Work item: The listing below holds a line with "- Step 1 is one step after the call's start" and a later line with "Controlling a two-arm". Write out those two lines and every line between them, exactly, and nothing else.

....

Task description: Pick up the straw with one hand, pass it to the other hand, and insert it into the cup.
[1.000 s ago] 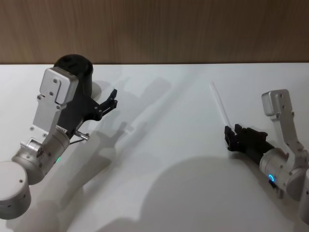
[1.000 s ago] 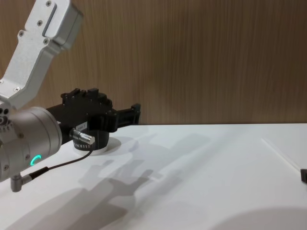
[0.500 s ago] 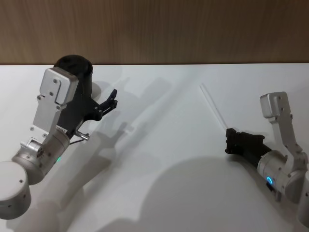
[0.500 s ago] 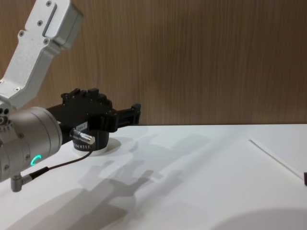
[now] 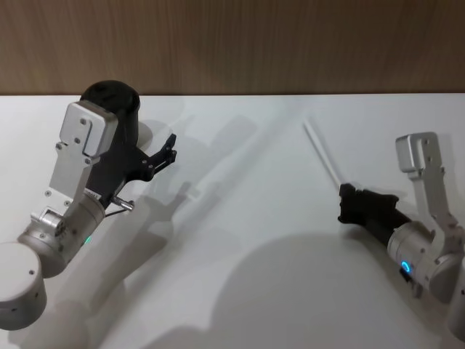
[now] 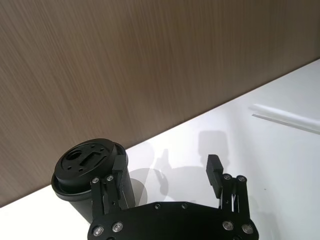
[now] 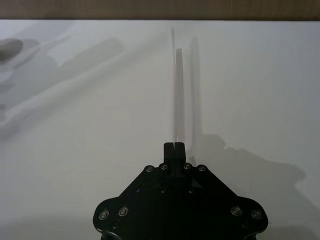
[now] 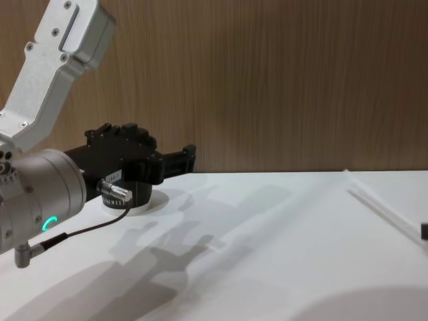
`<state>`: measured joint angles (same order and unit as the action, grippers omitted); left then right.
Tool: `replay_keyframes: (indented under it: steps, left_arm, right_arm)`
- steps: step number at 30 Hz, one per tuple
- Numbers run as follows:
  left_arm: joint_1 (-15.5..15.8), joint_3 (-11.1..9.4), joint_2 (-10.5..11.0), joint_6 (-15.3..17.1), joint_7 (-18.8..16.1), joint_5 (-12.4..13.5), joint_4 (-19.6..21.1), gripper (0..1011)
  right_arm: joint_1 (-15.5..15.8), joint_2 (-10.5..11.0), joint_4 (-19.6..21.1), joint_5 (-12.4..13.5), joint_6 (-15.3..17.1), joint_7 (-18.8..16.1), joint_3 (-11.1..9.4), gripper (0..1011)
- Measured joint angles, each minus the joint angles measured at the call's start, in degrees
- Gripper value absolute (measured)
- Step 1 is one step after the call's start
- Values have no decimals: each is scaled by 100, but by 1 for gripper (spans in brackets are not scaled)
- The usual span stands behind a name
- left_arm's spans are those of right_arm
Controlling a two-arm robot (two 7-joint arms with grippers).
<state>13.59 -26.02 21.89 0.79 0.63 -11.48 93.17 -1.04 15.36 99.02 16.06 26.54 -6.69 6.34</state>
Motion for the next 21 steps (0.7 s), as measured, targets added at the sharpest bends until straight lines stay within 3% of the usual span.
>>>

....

Exercise answer:
- Step 1 is one step after the call's start
- Values have no decimals: each is scaled by 100, but by 1 for gripper (spans in brackets are not scaled)
- The usual span stands behind a name
- left_arm's spans are those of right_arm
Controlling a two-arm robot (two 7-joint arms with grippers).

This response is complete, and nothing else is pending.